対照的に白人主体の福音教会の指導者は、トランプ氏支持層の信者を刺激したくないため、おおむね沈黙を守っているもようだ。
<ロサンゼルスの惨状>
トランプ政権の姿勢が教会に及ぼした影響は、西部ロサンゼルスが最も大きい。ここ数カ月で積極的な不法移民摘発が実施され、トランプ氏は6月、同市でICEの不法移民摘発に抗議デモが起きると、州兵まで派遣した。
全米ヒスパニック・キリスト教指導者会議を率いるレベレンド・サミュエル・ロドリゲス氏は、ロサンゼルス全体で礼拝参加者は平均35%減少し、ICEの強制捜査があった地域付近の教会では直後の礼拝参加者は最大7割も落ち込んだと明かす。
トランプ氏が2期目に就任する以前は、リンカーン・ユナイテッド・メソジスト教会のスペイン語日曜礼拝には最大80人が訪れたが、7日の礼拝堂は無人で、牧師は18人の信者のためにオンラインで聖餐式を行った。
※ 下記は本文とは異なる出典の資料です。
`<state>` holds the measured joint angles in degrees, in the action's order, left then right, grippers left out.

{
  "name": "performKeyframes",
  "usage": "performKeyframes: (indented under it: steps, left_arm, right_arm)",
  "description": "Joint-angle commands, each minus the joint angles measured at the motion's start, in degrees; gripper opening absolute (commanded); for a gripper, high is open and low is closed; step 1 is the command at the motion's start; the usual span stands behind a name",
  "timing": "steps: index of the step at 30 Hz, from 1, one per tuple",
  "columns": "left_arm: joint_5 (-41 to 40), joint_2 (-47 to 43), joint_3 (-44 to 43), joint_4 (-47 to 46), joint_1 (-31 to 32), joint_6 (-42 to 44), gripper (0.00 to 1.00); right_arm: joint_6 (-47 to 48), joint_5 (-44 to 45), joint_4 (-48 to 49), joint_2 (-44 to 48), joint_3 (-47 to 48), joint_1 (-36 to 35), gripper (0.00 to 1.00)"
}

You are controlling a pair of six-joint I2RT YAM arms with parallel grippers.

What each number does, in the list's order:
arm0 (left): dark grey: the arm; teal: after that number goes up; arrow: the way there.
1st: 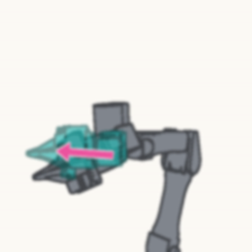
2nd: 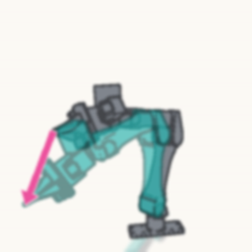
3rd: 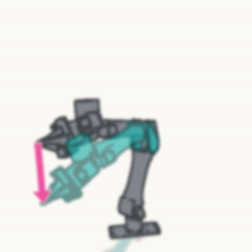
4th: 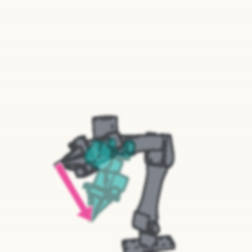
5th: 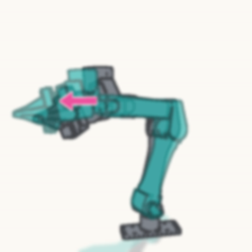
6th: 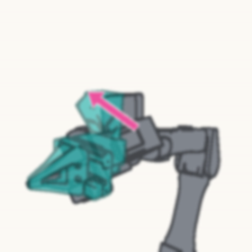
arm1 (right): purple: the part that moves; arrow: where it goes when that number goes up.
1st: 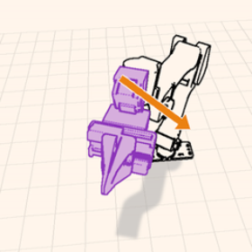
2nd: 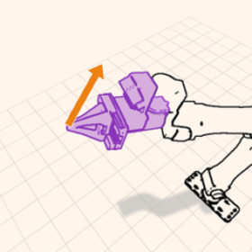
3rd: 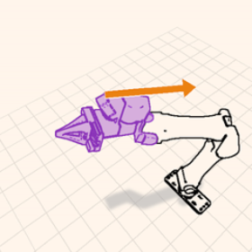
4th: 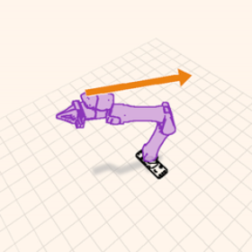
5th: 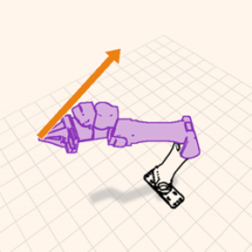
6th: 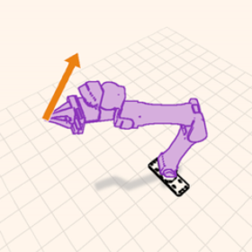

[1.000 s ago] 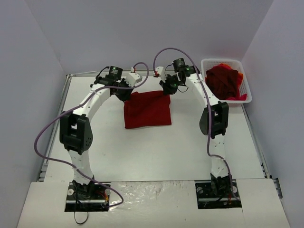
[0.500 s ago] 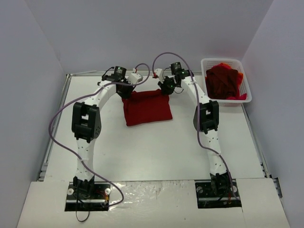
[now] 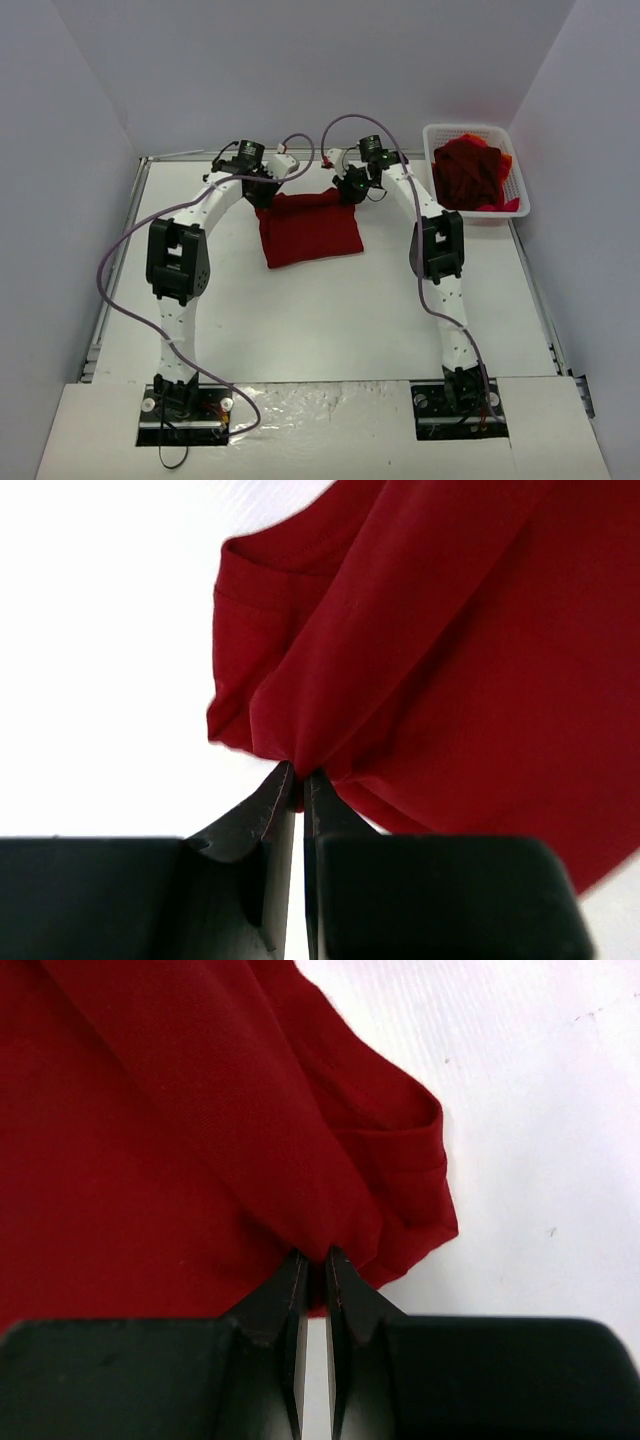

食卓でペーパータオルホルダーに立てかけた携帯電話の画面を厳粛な面持ちで見守っていたアギーレさんは、トランプ氏の移民規制が生み出した恐怖を嘆きつつ、自身の滞在資格の問題があるにしても、移民支援のために公の場で声を上げることが大事だと強調。「(トランプ氏が)これほど強硬に、全てを一掃するためにやってくるとは想像もしなかった」と語った。